In a study published in the March 9 Journal of the American Medical Association, researchers concluded that computerized physician order entry systems -- widely touted as tools to reduce medication errors and improve patient safety -- facilitated 22 types of medication errors at the Hospital University of Pennsylvania, a teaching hospital that is part of the University of Pennsylvania Health System and one of the earliest health systems in the country to use the technology.

A two-year examination of the TDS 7000 order entry system from Eclipsys Corp., Boca Raton, Fla., that the hospital used between 1997 and 2004, found that 45% (10 out of 22) of those errors were caused by the technology itself and the lack of connectivity between it and other departmental information systems at the hospital.

The remainder were caused by what the researchers described as "human-machine interface flaws," or the failure of the technology to reflect how doctors and organizations work.

"I'm not opposed to CPOE," said Ross Koppel, PhD, a sociologist at the Center for Clinical Epidemiology and Biostatistics at the University of Pennsylvania School of Medicine, and the principal author of the study, which was augmented by a JAMA editorial supporting its conclusions. "I think CPOE offers many advantages over a paper-based system, but using CPOE stupidly just enhances the errors that are already inherent in any system."

Based on one-on-one interviews, focus groups, and "shadowing" of house staff and nurses using the system, "stupid" uses of an order entry system include using it in a way "that is not integrated with the way the hospital actually does work, using it where you're not constantly being vigilant about the way it's used and the way information flows within an organization," Dr.

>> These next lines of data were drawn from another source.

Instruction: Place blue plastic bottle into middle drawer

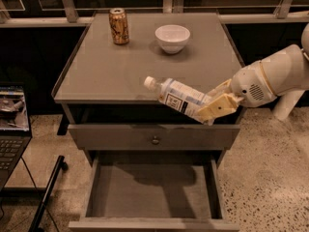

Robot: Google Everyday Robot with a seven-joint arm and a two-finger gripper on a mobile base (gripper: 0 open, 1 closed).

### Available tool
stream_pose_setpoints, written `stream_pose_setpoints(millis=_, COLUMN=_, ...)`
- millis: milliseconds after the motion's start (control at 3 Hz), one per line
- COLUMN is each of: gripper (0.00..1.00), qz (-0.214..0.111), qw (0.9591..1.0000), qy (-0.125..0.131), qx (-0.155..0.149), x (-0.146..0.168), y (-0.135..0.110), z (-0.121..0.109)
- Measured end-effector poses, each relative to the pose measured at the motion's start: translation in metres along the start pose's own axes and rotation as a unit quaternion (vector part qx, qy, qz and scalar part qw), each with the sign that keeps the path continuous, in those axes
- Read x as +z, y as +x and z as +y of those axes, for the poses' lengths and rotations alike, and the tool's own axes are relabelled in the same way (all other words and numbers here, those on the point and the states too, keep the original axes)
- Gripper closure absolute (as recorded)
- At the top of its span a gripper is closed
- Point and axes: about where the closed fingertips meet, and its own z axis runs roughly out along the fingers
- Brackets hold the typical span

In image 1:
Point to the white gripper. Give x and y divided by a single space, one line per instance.
250 85

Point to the blue labelled plastic bottle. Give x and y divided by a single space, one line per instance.
180 97

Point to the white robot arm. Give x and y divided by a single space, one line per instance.
284 75

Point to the brass round drawer knob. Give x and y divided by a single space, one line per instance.
155 140

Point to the grey wooden drawer cabinet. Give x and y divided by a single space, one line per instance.
101 72

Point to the grey open middle drawer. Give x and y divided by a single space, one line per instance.
153 192

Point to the grey top drawer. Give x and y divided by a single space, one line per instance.
133 126

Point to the white ceramic bowl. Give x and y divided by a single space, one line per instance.
172 38

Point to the gold patterned drink can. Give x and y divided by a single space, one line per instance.
119 26

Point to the black metal stand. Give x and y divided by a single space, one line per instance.
43 194

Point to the open black laptop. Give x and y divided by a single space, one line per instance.
15 128

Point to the white cylindrical post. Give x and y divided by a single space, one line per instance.
286 104

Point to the metal window railing frame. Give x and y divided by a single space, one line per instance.
34 13

Koppel said.

The study's findings will likely resonate among many physicians, especially those in small and medium-sized practices. A majority of those physicians have not yet adopted electronic medical records software for several reasons, including their belief that EMR technology is poorly designed and doesn't reflect how they work.

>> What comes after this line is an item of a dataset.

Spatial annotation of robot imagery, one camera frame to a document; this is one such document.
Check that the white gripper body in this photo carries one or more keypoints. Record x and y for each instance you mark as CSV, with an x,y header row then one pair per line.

The AMA has endorsed the use of information technology, but has policy against physicians being forced to buy it or use it.

"Too often we ... ask doctors and hospital personnel to somehow conform to the system. ... That is stupid because the system is a series of lines of code written by programmers, and they can make it more responsive to the practice of better medicine," Dr. Koppel said.

Swift rebuttal

President Bush has stated he wants to see electronic medical records fully in place in 10 years. Corporate organizations, such as the Leapfrog Group, advocate information technology as a way to reduce errors and reduce health care costs.

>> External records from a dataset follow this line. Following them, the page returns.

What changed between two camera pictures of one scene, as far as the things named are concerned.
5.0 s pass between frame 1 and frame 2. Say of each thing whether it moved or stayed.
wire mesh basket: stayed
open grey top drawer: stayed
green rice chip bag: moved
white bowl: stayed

Concerned that doctors and hospitals might seize on the study as reason to delay implementing clinical information technology, several parties were quick to offer a rebuttal of the JAMA study, titled "Role of Computerized Physician Order Entry Systems in Facilitating Medication Errors."

Their criticisms centered around the fact that researchers studied a system that was first developed in the late 1960s and only studied its use at a single site that no longer uses the system. Eclipsys stopped selling the TDS 7000 system in the late 1990s, though it continues to provide support for the system because many hospitals around the country are still using it.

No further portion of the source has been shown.